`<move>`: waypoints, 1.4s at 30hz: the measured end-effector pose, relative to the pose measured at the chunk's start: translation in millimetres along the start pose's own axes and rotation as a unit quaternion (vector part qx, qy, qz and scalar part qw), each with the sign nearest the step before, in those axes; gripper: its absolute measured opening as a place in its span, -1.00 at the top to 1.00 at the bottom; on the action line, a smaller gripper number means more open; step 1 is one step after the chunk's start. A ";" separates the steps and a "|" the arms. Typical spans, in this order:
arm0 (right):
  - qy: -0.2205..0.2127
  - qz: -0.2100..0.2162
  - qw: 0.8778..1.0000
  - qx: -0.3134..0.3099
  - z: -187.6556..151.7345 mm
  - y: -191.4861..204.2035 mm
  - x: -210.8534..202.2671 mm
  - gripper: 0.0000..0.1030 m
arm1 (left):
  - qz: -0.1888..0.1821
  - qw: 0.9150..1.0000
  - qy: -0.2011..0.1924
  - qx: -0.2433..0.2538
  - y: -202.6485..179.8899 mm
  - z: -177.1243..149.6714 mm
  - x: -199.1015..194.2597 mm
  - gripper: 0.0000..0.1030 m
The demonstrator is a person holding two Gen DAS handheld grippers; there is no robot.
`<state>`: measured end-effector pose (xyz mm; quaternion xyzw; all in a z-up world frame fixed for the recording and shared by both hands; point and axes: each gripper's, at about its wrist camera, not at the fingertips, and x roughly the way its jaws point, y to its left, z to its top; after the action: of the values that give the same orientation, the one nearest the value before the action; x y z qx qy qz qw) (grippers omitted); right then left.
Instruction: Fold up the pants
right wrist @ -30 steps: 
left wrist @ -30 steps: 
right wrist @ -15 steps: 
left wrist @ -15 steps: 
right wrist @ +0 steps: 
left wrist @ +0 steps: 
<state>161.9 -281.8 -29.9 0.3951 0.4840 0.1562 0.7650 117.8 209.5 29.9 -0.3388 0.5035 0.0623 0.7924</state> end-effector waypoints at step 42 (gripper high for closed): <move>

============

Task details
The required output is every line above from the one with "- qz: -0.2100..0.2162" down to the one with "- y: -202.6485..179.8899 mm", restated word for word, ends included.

Output for this task
  - qz: -0.2100..0.2162
  - qw: 0.8778..1.0000
  - qx: -0.3134..0.3099
  - z: -187.6556..151.7345 mm
  - y: -191.4861..204.2035 mm
  - x: -210.8534..202.2671 mm
  - gripper: 0.0000..0.1030 m
arm1 (left):
  - qz: -0.1888..0.1821
  - qw: 0.9150..1.0000
  - qy: -0.2011..0.1924
  - qx: -0.2433..0.2538
  - y: -202.6485..179.8899 mm

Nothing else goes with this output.